Let’s review this news and what you should be doing now to avoid such headlines.

What was the violation?

Per the California Attorney General, the violation was centered around:

  1. Failure to disclose to consumers that they were selling their personal information.
  2. Failure to process user requests to opt out of the sale via user-enabled global privacy controls.
  3. Failure to cure these violations within the 30-day cure period following initial notification as currently allowed under the CCPA.

“Selling their personal information”—what does that mean in this context?

This means that a company is found using third-party platforms (marketing and advertising technologies) to collect data while consumers are shopping on its digital properties.
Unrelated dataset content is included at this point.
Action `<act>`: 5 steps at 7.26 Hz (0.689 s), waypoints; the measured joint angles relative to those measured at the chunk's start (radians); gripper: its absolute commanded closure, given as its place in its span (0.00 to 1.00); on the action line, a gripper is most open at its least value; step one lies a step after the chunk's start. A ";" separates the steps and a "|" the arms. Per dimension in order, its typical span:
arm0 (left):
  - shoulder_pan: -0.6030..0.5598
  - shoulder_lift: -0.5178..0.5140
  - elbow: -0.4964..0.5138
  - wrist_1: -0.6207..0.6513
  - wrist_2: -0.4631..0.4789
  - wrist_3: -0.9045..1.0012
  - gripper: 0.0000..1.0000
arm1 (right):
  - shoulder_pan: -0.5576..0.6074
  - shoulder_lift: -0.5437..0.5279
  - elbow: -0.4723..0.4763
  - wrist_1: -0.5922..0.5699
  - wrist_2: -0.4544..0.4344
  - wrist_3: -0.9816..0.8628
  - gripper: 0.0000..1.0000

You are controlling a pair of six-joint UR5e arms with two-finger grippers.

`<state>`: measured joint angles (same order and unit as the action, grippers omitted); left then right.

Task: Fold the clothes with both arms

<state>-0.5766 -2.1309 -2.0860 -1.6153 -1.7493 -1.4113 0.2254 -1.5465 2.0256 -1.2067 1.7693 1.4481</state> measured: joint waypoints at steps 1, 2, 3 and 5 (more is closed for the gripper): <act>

These third-party platforms could create profiles about consumers based upon things like their device type, brand of products viewed, products being added to a “shopping cart”, and location data. Because a company benefits from these activities by being able to more effectively target potential customers, the activities are found to be within the “selling” definition. 

Ummmm, this sounds a lot like standard digital advertising… Are you saying we’re also “selling” consumers’ personal information?

If you are using any third-party platforms to monitor user behavior on your digital properties and creating audiences for targeting through those platforms, then yes, you are “selling” consumers’ personal information as defined in the CCPA. 

So, then what do we need to do?

Here are the specific injunctive terms related to the recent settlement that can be instructive. You must:

  1. Clarify online disclosures and privacy policies to include affirmative representation that you sell data;
  2. Provide mechanisms for consumers to opt out of the sale of personal information, including via the Global Privacy Control; and
  3. Conform your service provider agreements to the CCPA’s requirements

It is also important to note that if you find yourself the next to be served a notice, you’ll need to provide documentation of how you are addressing each of these points. This is just for the “selling” activities; CCPA has other requirements that you’ll want to make sure are addressed, as well as the Attorney General ramps up other enforcement sweeps to ensure compliance. 

When you say “provide mechanisms for consumers to opt out,” what would those be?

The best place to start is with a Consent Management Platform (CMP). This you will use to manage the actual opt-out experience for users and raise the indication to third-party technologies on your digital properties that the user has opted-out of the sale of their personal information. 

Once the mechanism to allow users to express their opt-out wish is present, you’ll then need to begin restricting third-party platform behavior accordingly. A company can choose to go the blunt route of blocking third-parties from loading and collecting any data upon the user opt-out request, or it could go with a more scalpel approach and just restrict activities that are part of the “sale” process. Here’s a guide that we put together for options with Google Analytics 4 as an example.

I saw something called “Global Privacy Control” was mentioned. What is this?

In the most recent round of draft regulations published by the California Privacy Protection Agency, the concept of “global opt-outs” took center stage. These are mechanisms that allow a user to indicate a global preference to opt-out of things like the “sale” of their personal information that would be set at the browser or device level. Essentially, something a person turns on in their browser and then every website they visit would need to respect the indication as an opt-out. Global Privacy Control is one of the leading mechanisms that users have for this. 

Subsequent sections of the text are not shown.